Re: New Version Notification for draft-nottingham-variants-02.txt

> On Feb 12, 2018, at 7:47 PM, Mark Nottingham <mnot@mnot.net> wrote:
> 
> Hello everyone,
> 
> FYI, a fairly substantially updated Variants. Pretty version at:
>   https://mnot.github.io/I-D/variants/ <https://mnot.github.io/I-D/variants/>
> 
> There is now a prototype implementation of the algorithms at:
>   https://github.com/mnot/variants-toy <https://github.com/mnot/variants-toy>
> ... which resulted in many of the changes.
> 
> Negotiation for format (Accept) is now also supported.

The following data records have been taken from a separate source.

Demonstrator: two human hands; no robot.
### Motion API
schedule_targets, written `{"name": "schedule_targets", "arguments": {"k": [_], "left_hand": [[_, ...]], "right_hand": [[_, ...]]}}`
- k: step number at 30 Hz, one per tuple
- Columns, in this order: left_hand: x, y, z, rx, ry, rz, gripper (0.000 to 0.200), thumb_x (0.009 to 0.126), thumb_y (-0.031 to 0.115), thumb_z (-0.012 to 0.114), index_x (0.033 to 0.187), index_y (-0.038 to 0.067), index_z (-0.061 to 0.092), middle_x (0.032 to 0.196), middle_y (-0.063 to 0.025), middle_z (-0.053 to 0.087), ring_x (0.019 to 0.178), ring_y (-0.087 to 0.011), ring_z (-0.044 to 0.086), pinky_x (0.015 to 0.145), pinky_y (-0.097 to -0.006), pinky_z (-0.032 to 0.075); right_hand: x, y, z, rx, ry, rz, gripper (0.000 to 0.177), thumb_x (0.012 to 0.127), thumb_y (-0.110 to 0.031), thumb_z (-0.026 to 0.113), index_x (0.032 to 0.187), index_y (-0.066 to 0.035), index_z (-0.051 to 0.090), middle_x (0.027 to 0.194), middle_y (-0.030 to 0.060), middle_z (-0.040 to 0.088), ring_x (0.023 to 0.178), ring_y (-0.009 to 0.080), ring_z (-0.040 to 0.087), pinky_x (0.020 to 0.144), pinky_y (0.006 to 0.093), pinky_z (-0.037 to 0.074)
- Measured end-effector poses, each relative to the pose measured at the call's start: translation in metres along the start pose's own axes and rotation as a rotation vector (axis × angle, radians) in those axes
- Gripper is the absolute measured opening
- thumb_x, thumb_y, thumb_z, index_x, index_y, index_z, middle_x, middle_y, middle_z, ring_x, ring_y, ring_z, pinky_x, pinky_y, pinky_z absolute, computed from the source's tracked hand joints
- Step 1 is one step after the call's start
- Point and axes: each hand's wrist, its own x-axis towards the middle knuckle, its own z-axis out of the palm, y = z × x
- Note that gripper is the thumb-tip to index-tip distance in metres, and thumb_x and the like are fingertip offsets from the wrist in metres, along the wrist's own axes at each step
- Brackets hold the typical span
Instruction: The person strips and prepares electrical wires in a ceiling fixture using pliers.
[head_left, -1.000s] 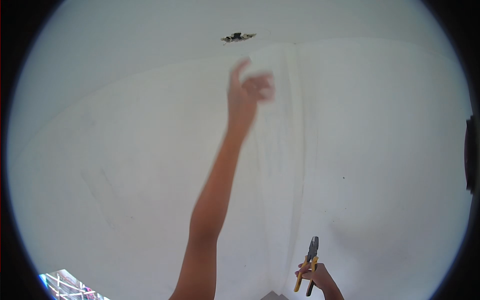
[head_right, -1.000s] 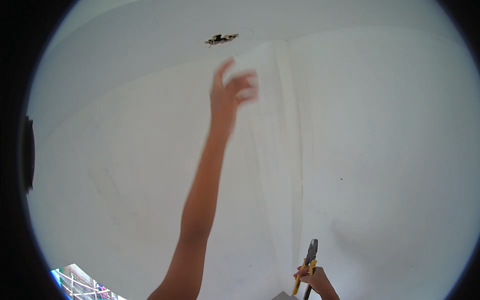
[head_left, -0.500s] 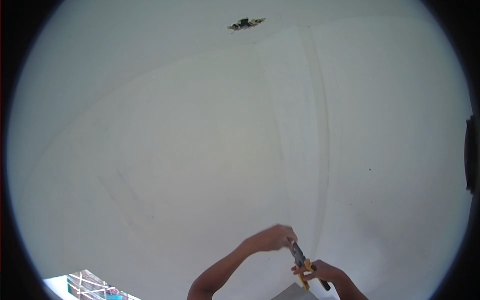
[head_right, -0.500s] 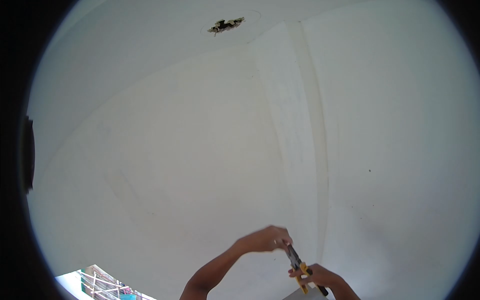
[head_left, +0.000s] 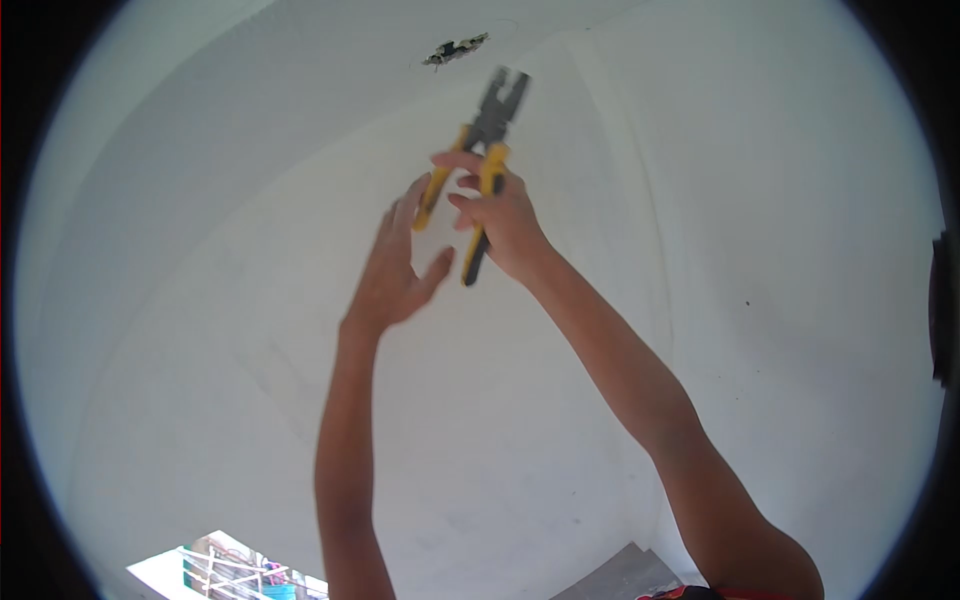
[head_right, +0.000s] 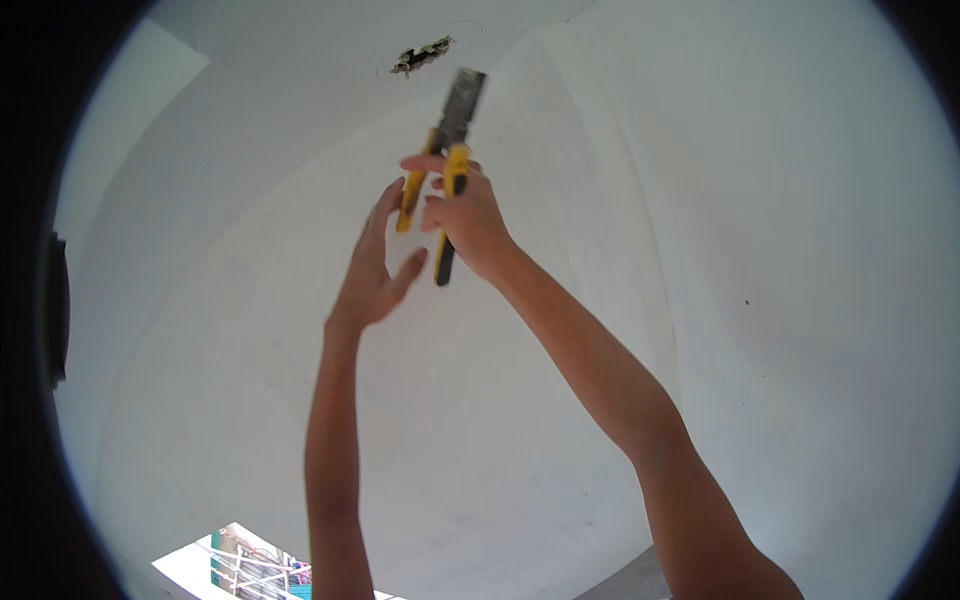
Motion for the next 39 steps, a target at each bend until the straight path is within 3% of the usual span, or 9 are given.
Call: {"name": "schedule_targets", "arguments": {"k": [1,5,6,16,18,25,31,37,39], "left_hand": [[0.01,-0.01,-0.007,0.007,-0.008,0.003,0.08,0.082,0.018,0.073,0.148,0.004,0.03,0.143,-0.0225,0.042,0.132,-0.039,0.04,0.109,-0.0464,0.035],[0.036,-0.032,-0.006,0.323,-0.054,0.037,0.06,0.088,0.011,0.064,0.143,0.006,0.041,0.135,-0.017,0.053,0.128,-0.0331,0.046,0.108,-0.0445,0.036],[0.033,-0.033,-0.039,0.445,-0.028,0.065,0.055,0.089,0.01,0.064,0.14,0.006,0.046,0.13,-0.0151,0.057,0.124,-0.0314,0.049,0.105,-0.0437,0.037],[0.075,-0.06,0.018,0.495,0.191,0.168,0.024,0.088,0.02,0.068,0.107,0.005,0.064,0.089,-0.0053,0.068,0.089,-0.0233,0.06,0.087,-0.0387,0.041],[0.081,-0.063,0.022,0.522,0.253,0.243,0.02,0.088,0.02,0.068,0.101,0.006,0.064,0.082,-0.0051,0.066,0.082,-0.0234,0.059,0.084,-0.0378,0.04],[0.089,-0.076,0.034,0.327,0.299,0.062,0.019,0.088,0.017,0.067,0.102,0.005,0.064,0.079,-0.0084,0.063,0.082,-0.0303,0.057,0.077,-0.0402,0.045],[0.096,-0.076,0.032,0.299,0.431,0.141,0.014,0.089,0.015,0.065,0.099,0.005,0.063,0.078,-0.0085,0.063,0.081,-0.0307,0.056,0.076,-0.0406,0.046],[0.087,-0.073,0.026,0.374,0.341,0.228,0.016,0.088,0.018,0.067,0.098,0.006,0.063,0.078,-0.0066,0.063,0.083,-0.0253,0.057,0.083,-0.0377,0.041],[0.088,-0.074,0.026,0.51,0.133,0.339,0.029,0.083,0.021,0.073,0.105,0.005,0.062,0.089,-0.0044,0.066,0.089,-0.0215,0.057,0.086,-0.0377,0.04]], "right_hand": [[0.015,-0.001,0.002,-0.04,-0.056,-0.033,0.059,0.06,0.005,0.057,0.117,-0.007,0.068,0.112,0.0093,0.045,0.101,0.021,0.048,0.082,0.0321,0.047],[0.035,-0.017,-0.008,-0.272,-0.057,-0.026,0.061,0.06,0.004,0.058,0.119,-0.003,0.066,0.11,0.0101,0.046,0.098,0.0218,0.05,0.082,0.0305,0.046],[0.041,-0.03,0.021,-0.268,-0.08,-0.028,0.061,0.06,0.004,0.058,0.119,-0.003,0.066,0.11,0.0101,0.046,0.098,0.0218,0.05,0.082,0.0305,0.046],[0.052,-0.018,-0.022,-0.335,-0.111,-0.11,0.063,0.059,0.0,0.059,0.121,-0.006,0.067,0.122,0.0121,0.043,0.104,0.0248,0.051,0.092,0.0339,0.046],[0.056,-0.018,-0.023,-0.348,-0.125,-0.208,0.052,0.067,-0.002,0.062,0.119,-0.004,0.068,0.123,0.0139,0.049,0.103,0.0242,0.055,0.091,0.033,0.046],[0.069,0.004,-0.012,-0.164,-0.029,-0.331,0.022,0.087,-0.012,0.065,0.102,0.003,0.068,0.115,0.0161,0.063,0.094,0.0179,0.063,0.085,0.0335,0.049],[0.052,0.006,0.014,-0.395,0.289,-0.353,0.02,0.089,-0.014,0.063,0.09,0.005,0.066,0.114,0.0172,0.056,0.098,0.0273,0.06,0.082,0.0374,0.049],[0.049,0.004,-0.014,-0.696,0.268,-0.506,0.017,0.089,-0.012,0.062,0.09,0.004,0.068,0.114,0.0171,0.051,0.115,0.0305,0.049,0.09,0.0375,0.044],[0.049,-0.004,-0.022,-0.827,0.256,-0.495,0.015,0.088,-0.009,0.062,0.089,0.004,0.069,0.115,0.0174,0.051,0.11,0.0306,0.053,0.087,0.0378,0.046]]}}
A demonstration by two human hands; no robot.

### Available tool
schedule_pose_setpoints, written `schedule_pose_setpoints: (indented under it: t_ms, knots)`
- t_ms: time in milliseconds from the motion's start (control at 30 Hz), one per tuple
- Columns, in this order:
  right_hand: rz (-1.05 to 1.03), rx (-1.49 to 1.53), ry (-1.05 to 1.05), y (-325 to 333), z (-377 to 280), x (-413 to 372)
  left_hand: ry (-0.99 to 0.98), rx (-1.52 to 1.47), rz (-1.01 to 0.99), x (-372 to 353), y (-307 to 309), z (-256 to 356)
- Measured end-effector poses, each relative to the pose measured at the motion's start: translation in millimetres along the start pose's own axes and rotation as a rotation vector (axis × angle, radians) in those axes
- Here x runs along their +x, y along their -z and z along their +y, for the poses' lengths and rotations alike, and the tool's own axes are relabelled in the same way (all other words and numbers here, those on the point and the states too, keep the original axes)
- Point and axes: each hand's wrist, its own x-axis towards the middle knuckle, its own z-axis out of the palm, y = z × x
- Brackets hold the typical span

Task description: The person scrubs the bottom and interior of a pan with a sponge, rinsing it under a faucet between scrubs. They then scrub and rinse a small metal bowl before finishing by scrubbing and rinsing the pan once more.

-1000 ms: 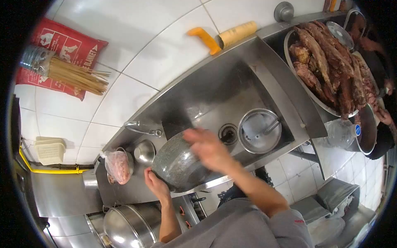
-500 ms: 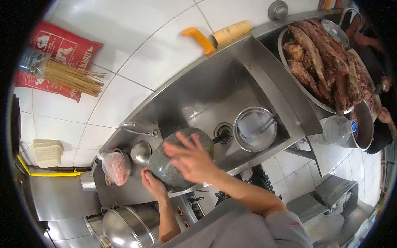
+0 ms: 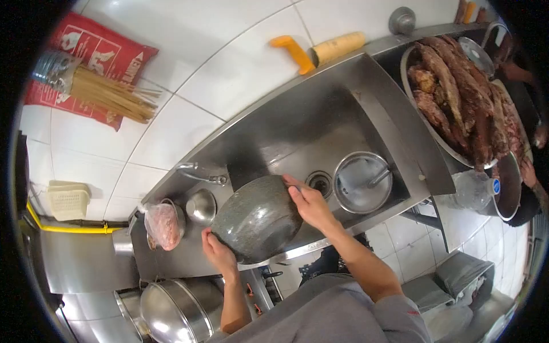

I’m generally very much in favor of this over the Key specification. For starters, this is a *lot* easier to implement I think. But even more important, it solves the issue of knowing when not to request for a variant when we know from a previous response that it’s not available. For example, this makes it possible to efficiently solve the problem of caching  (and serving) plain-text, gzip and brotli compressed content (without a “negative” cache)..

A couple of thoughts:

Section 3: I find it somewhat confusing that the example shows a response with Variant-Key: gzip, fr, for a non-gzip response. I understand why (to satisfy subsequent request for a gzip’ed french variant), but it might be useful to explain this? It is sort of explained both before, and after this, but I still found it confusing :-).

Section 4: We’ve had this discussion before (with Key), but i still feel that it’s unfortunate and more complicated that the rules are that the “freshest” variant header rules. It’d be  easier for at least some implementations if the variant header had the same life-time as oldest (first) cached response header. For example, the current proposal could in theory require some implementations to update previously cached responses (I think). I understand there’s a MAY here on the actual evaluation, but 4 step 4 seems to imply that you must check the most recently cached header?

It’s also not clear to me why the stored-responses have to be sorted by Date? Why not let the cache serve the first cached response it encounters that can satisfy the request, regardless of Date?


All in all though, I think this is an important step forward, to make the (ab)use of Vary less implementation specific.